The autopsy, performed shortly after his death, was a medical event. They wanted to understand how a person could survive so long with such illnesses. The results were shocking: his heart was almost twice the normal size, his arteries were ossified and hardened. It was a medical miracle that he had even reached the age of 67. His constitution must have originally been gigantic to withstand such decades of abuse. It was as if nature had bestowed upon him incredible strength, which he then systematically turned against himself.
He finally found his final resting place in the crypt of St. George’s Chapel. There he lies beside his father and many other monarchs. Yet even in death, he remained a controversial figure. The legend of George IV is a tale of light and shadow, of the highest culture and the deepest depravity. He was a man of contradictions, a king who nearly ruined his realm while simultaneously beautifying it. His monstrous end was the logical conclusion to a life that knew no bounds.
Looking back on his life today, we see not only the caricature of a fat king, but also a warning that every pleasure has its price. George IV paid that price with every breath he took in his final days. He was the tragic hero of his own epic, a man who wanted everything and found only death in the end. His story remains one of the most fascinating episodes in British history, a dark fairy tale of glory and decay that reminds us that even kings are mortal and that their deeds—and their excesses—will haunt them until the end of their days. The image of the dying king in his chair, holding the hand of his only friend as blood claimed his life, is one not easily forgotten. It is the true face of power when the curtain of splendor falls and only naked, suffering human existence remains.

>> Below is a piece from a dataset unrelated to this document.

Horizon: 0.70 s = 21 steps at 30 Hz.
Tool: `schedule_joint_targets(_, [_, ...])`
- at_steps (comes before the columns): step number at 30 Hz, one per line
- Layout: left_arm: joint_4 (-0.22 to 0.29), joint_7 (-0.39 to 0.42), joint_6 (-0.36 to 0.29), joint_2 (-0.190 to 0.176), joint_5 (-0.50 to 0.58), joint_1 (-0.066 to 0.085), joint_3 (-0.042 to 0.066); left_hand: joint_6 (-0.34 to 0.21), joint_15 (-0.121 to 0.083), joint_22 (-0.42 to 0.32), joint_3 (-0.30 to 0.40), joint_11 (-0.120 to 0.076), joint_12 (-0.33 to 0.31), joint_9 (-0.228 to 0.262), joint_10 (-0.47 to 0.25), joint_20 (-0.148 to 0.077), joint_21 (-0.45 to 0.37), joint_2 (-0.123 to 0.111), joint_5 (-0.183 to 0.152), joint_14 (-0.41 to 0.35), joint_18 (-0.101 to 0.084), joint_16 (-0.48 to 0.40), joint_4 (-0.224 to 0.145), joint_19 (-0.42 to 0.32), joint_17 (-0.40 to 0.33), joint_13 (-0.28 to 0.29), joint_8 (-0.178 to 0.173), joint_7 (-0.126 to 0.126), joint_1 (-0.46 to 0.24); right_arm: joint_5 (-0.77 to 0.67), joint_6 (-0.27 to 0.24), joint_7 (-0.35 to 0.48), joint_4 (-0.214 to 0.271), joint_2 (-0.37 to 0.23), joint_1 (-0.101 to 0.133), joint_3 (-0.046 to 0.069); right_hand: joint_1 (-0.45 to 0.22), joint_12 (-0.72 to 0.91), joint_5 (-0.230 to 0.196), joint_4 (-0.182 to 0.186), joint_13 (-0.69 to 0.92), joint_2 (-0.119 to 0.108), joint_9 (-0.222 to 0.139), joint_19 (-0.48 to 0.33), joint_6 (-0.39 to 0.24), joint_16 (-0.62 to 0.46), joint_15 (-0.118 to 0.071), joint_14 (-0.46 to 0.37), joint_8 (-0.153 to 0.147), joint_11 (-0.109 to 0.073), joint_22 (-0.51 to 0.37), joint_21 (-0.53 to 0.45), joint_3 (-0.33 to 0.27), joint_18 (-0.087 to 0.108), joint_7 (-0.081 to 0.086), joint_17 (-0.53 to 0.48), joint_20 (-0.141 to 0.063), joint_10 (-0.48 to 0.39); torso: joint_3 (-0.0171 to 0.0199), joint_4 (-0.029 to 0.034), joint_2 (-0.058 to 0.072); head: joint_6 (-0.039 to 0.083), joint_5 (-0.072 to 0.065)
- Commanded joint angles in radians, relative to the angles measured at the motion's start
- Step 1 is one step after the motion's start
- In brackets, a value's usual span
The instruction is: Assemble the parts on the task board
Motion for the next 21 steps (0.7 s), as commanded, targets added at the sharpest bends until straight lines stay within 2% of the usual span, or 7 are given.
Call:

In the dark corridors of Windsor Castle, one might still hear the echo of his breathing, if one listens closely. The era of George IV may be over, but his presence is everywhere. He was an architect of modern England, even if he himself was ultimately destroyed by it. May history see him as he was: a gifted, frail, magnificent, and profoundly lonely man whose end was as terrible as his life could have been glorious. The circle closes on that night in June 1830 when death finally came to deliver the reckoning. A reckoning that George IV paid with his life and his dignity as he waited for the end of the darkness that had enveloped him for so long.